Requirement » For the material below, the expected output is exactly the lines between the line holding "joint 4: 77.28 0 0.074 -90" and the line holding "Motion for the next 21", inclusive, with pictures left out.

Dataset records »
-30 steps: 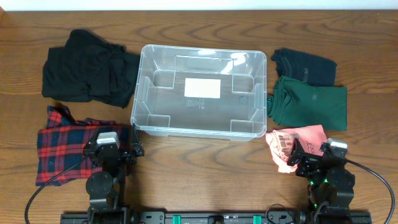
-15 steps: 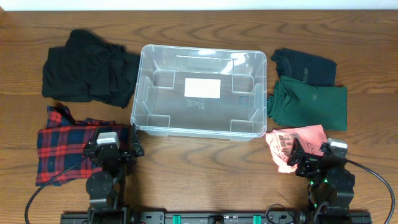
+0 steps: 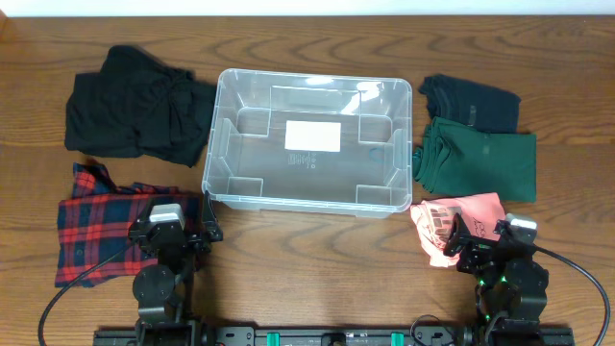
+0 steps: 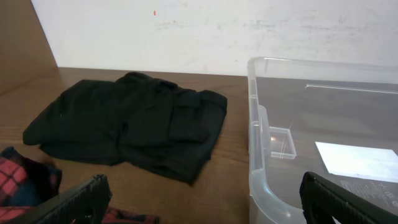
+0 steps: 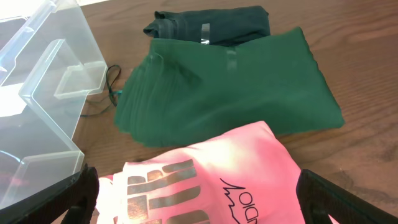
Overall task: Pack container
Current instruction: 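Raise the left gripper from rest toward the black garment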
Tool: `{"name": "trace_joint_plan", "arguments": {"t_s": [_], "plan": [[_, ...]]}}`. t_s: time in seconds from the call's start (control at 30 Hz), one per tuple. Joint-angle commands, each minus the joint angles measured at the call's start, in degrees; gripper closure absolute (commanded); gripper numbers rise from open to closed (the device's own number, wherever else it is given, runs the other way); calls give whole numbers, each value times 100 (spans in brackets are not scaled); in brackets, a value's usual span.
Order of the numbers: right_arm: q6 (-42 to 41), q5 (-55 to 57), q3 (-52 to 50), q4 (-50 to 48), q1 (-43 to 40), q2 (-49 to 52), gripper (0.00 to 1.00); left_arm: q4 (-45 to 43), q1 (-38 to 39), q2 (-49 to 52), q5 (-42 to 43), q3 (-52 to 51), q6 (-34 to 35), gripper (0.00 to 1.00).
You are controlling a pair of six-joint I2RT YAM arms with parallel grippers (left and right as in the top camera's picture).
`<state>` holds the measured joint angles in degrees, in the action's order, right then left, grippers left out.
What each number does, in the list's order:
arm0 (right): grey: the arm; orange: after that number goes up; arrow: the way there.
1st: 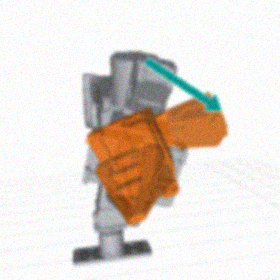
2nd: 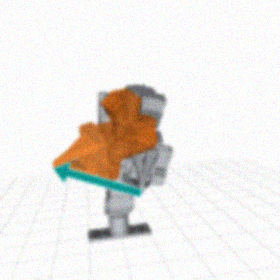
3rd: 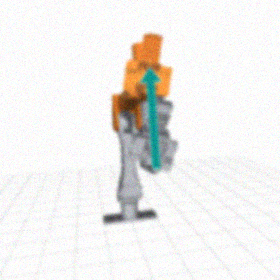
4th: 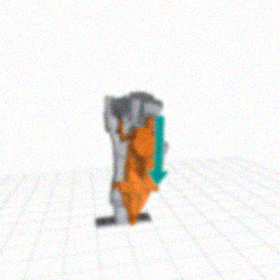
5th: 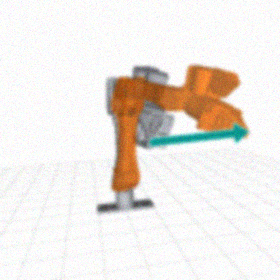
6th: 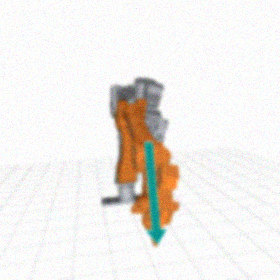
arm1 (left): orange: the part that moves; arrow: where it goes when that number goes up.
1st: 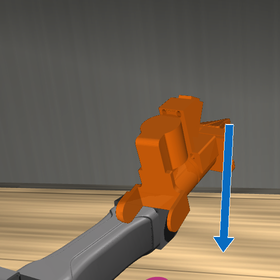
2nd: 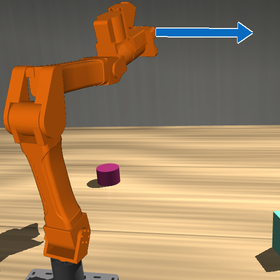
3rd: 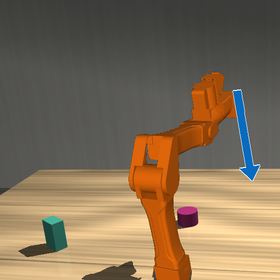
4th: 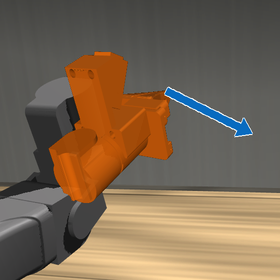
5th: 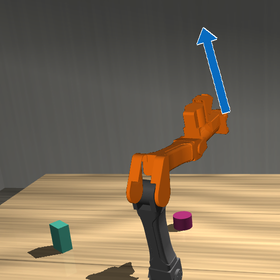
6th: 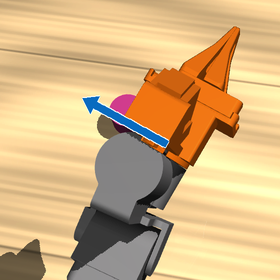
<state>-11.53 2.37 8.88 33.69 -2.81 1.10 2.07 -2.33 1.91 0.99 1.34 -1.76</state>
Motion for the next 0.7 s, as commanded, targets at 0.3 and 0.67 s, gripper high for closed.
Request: {"name": "trace_joint_plan", "arguments": {"t_s": [0.3,0.67], "plan": [[-44,39,-17,17,61,0,1,105,-22,-17,306,-44,1121,2],[-44,39,-17,17,61,0,1,876,-24,1233,-103,2214,1965,2]]}}
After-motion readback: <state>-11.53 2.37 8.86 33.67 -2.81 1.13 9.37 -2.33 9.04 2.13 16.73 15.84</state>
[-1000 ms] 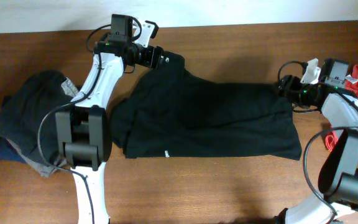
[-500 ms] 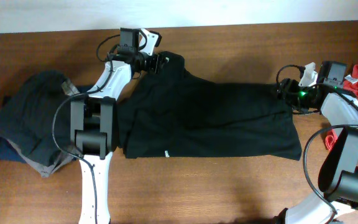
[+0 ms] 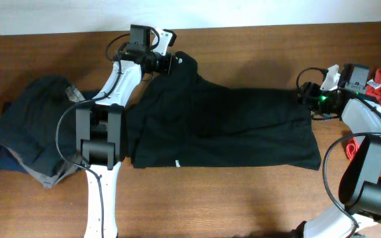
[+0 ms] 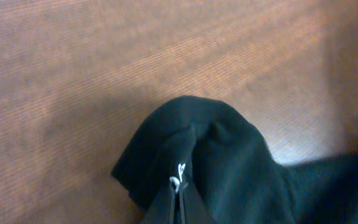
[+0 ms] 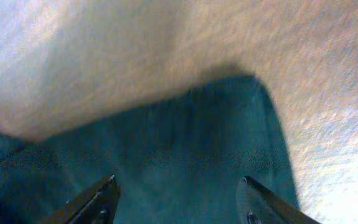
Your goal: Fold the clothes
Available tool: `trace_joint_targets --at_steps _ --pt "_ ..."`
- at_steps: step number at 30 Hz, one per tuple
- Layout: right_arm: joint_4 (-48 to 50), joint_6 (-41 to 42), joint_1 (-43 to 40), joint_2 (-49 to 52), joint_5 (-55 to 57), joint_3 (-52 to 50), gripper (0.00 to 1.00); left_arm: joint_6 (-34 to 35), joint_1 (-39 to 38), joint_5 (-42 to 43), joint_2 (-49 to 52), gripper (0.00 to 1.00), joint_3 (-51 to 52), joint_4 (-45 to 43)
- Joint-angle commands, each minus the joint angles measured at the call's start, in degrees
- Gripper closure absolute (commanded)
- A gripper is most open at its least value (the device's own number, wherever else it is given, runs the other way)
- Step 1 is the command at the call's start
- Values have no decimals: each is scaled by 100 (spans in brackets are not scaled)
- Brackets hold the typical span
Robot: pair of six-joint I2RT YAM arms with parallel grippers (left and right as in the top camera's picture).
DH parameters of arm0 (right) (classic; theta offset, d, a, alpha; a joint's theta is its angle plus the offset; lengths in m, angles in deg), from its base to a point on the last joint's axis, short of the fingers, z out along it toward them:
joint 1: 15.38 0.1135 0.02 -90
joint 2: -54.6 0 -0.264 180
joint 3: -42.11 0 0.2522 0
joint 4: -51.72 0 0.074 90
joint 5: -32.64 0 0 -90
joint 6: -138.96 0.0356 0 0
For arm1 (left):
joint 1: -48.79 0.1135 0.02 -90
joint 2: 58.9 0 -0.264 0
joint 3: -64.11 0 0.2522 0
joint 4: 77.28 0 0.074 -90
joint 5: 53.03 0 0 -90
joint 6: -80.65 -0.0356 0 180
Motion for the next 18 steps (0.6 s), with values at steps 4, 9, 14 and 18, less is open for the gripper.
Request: trace_joint_targets --at_steps 4,9,14,18 --pt "723 44 -28 42 544 96 34 7 42 227 -892 100 -238 1058" --pt "1084 44 -17 396 557 96 34 -7 28 208 -1274 100 -238 1834" --pt "1585 44 -17 909 540 96 34 -400 13 205 -1471 100 -238 2293" --pt "1904 44 -24 1110 557 96 34 -426 13 118 -1484 100 -238 2627"
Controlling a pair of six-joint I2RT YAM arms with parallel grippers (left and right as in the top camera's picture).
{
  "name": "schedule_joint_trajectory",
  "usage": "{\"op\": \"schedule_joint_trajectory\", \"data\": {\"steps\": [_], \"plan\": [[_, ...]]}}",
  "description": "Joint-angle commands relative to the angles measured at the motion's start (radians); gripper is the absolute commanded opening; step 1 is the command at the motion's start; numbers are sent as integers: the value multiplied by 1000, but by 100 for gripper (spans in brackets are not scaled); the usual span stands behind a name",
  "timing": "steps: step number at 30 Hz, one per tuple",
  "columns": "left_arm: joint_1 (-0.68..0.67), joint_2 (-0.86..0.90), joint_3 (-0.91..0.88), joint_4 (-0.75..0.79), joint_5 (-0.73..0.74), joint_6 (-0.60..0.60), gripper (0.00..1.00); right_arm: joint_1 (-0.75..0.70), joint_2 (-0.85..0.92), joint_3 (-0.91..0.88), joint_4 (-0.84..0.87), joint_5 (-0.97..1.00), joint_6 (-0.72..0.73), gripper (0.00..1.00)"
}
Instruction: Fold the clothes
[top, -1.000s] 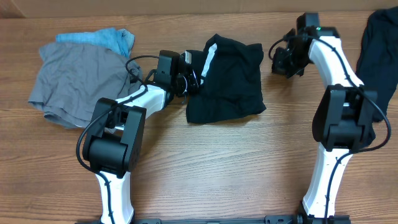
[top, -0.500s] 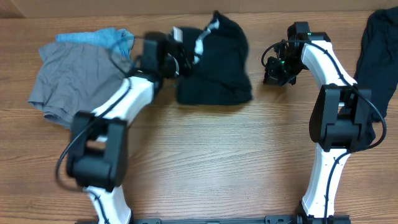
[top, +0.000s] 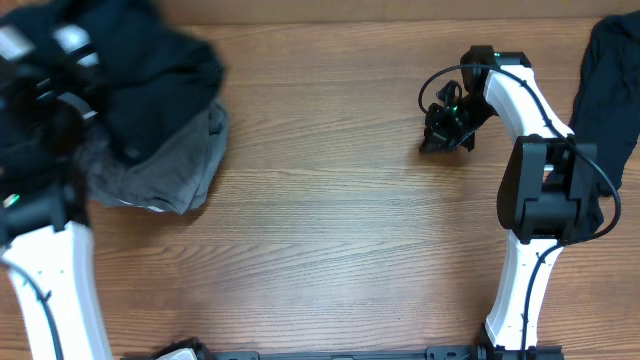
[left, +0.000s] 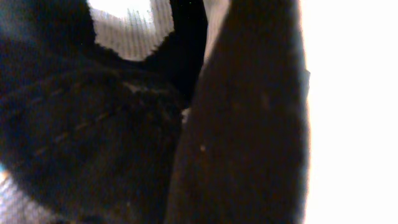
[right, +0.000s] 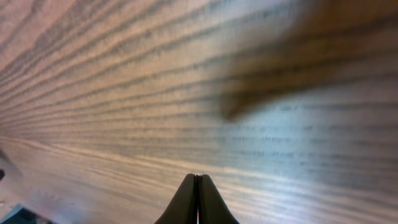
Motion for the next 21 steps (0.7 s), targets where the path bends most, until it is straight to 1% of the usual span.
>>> {"op": "schedule_joint_trajectory", "data": {"steps": [1, 3, 6, 8, 10, 11, 13, 17, 21], "plan": [[135, -61, -11, -31, -29, -104, 4, 2, -16, 4, -34, -21, 1, 4], [176, -58, -53, 16, 27, -95, 4, 3, -16, 4, -57, -21, 1, 4], [180, -35, -132, 209, 124, -98, 4, 13, -16, 4, -79, -21, 1, 4], [178, -2, -187, 363, 172, -156, 4, 24, -16, 4, -88, -21, 1, 4], [177, 44, -223, 473, 235, -193, 4, 34, -16, 4, -87, -21, 1, 4], [173, 66, -233, 503, 261, -195, 4, 40, -16, 4, -84, -21, 1, 4], [155, 130, -250, 504, 289, -178, 4, 56, -16, 5, -75, -21, 1, 4], [140, 194, -298, 491, 296, -159, 4, 71, -16, 10, -71, -21, 2, 4], [140, 196, -329, 388, 257, -141, 4, 79, -16, 10, -68, -21, 2, 4]]}}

Reply to the task »
joint 4: 77.28 0 0.074 -90
joint 5: 53.03 0 0 -90
joint 6: -80.65 -0.0356 0 180
Motion for the next 18 steps (0.6 s), with values at steps 4, 9, 14 and 18, less is open for the gripper.
Request: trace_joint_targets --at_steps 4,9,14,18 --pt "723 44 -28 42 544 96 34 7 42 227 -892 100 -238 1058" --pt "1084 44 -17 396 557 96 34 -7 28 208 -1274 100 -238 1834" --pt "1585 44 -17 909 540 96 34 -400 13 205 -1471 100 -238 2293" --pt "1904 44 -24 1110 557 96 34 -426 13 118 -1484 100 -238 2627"
Controlling a pair of six-joint I2RT YAM arms with parallel grippers (left and right as in the top camera's picture).
{
  "name": "schedule_joint_trajectory",
  "usage": "{\"op\": \"schedule_joint_trajectory\", \"data\": {\"steps\": [_], \"plan\": [[_, ...]]}}",
  "description": "Joint-angle commands relative to the angles measured at the motion's start (radians); gripper is the absolute commanded opening; step 1 is the command at the motion's start; numbers are sent as integers: the value multiplied by 1000, but by 100 for gripper (spans in brackets are not scaled); the usual span stands behind a name",
  "timing": "steps: step number at 30 Hz, one per tuple",
  "columns": "left_arm: joint_1 (-0.68..0.67), joint_2 (-0.86..0.90), joint_3 (-0.91..0.88), joint_4 (-0.75..0.79), joint_5 (-0.73..0.74), joint_6 (-0.60..0.60), gripper (0.00..1.00); right_arm: joint_1 (-0.75..0.70), joint_2 (-0.85..0.92), joint_3 (-0.91..0.88), joint_4 (-0.84..0.87), joint_5 (-0.97..1.00), joint_6 (-0.72..0.73), gripper (0.00..1.00)"
}
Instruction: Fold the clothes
[top, -1.000s] 
[top, -0.500s] 
[top, +0.000s] 
[left, +0.000s] 
[right, +0.000s] 
Motion for the next 21 steps (0.7 s), targets where the path bends most, until it is straight to 1% of the usual span.

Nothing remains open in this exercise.